Canadian lifestyle magazine

Fugues is a magazine with a focus on gay content, which publishes monthly in Montreal, Quebec, Canada, since April 1984. The magazine is primarily written in French, although some English content is also published as well. It focuses on news related to LGBT communities, gay culture, nightlife, health, fitness, fashion, travel, festivals, arts and entertainment. Each issue contains articles on news, trends, culture, nightlife, community activities, special folders, and opinion articles.

== Content ==
The magazine aims to highlight both popular and under-the-radar events, personalities and products that appeal to LGBT people both local and abroad visiting Montreal (and Quebec Province), through a variety of portals that include a print publication, an interactive website, a digital newsletter, and an extensive social media presence. Fugues' informed commentary on a variety of topics—including nightlife, dining, entertainment, politics, community issues, fashion, travel, sports, and celebrity— informs a community and engages an influential and loyal readership.

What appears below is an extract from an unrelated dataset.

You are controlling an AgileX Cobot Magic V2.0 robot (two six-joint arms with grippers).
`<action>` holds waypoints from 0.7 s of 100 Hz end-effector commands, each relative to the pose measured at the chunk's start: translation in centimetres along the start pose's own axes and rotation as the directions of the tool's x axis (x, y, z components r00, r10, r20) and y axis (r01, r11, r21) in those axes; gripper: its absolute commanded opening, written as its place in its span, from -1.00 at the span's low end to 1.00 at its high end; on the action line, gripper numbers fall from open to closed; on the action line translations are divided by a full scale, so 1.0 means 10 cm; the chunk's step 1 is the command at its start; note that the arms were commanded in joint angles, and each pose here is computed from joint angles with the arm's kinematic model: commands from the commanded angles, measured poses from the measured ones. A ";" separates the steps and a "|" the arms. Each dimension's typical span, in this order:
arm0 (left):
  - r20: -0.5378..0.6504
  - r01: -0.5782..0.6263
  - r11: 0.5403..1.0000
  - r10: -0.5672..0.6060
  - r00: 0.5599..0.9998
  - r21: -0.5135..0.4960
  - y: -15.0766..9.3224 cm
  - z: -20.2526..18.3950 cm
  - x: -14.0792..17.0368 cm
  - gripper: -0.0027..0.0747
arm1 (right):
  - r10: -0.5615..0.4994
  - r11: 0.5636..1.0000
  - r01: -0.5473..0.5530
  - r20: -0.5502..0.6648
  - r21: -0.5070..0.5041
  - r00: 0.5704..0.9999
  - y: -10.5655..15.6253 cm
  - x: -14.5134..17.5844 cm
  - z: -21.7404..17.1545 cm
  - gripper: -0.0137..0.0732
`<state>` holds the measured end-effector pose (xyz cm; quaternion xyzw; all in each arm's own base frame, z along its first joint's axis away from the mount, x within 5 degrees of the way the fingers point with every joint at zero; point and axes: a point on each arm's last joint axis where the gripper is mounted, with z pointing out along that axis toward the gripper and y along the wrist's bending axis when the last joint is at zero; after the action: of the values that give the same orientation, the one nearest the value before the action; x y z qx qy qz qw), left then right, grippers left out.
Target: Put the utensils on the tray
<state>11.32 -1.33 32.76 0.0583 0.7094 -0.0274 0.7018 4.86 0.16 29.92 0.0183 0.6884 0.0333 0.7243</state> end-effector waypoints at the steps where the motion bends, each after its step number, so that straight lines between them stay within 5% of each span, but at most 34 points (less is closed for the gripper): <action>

Fugues writes in order to support and promote the LGBT community. It features a listing of locations in the current Quebec gay scene as well as softcore erotic advertisements and a large directory section, including community group information, business contacts, real estate, ads for health and body care, massage and escort services, counseling services and phone lines. It also features a horoscope column with a love twist, several columns, several features and special sections each month.

== Distribution ==
Fugues is published as an alternative format (7 × 10+1/4 in) glossy magazine and is distributed as a free publication not only in Montreal's Gay Village, but also all over town and in selected cities across Canada such as Quebec City, Ottawa, Toronto, Vancouver and over 20 smaller cities all over the Province of Quebec. It is the only LGBT magazine title in Quebec with a regular print circulation.

==Other publications by the same publisher==

Cover of Guide Arc-en-ciel for Fall 2000 / Winter 2001

Fugues publishers publish a number of other publications including:
- Guide Arc-en-ciel
- Quebec Rainbow Guide (English version of Guide Arc-en-ciel)
- DecorHomme
- Zip (erotic magazine)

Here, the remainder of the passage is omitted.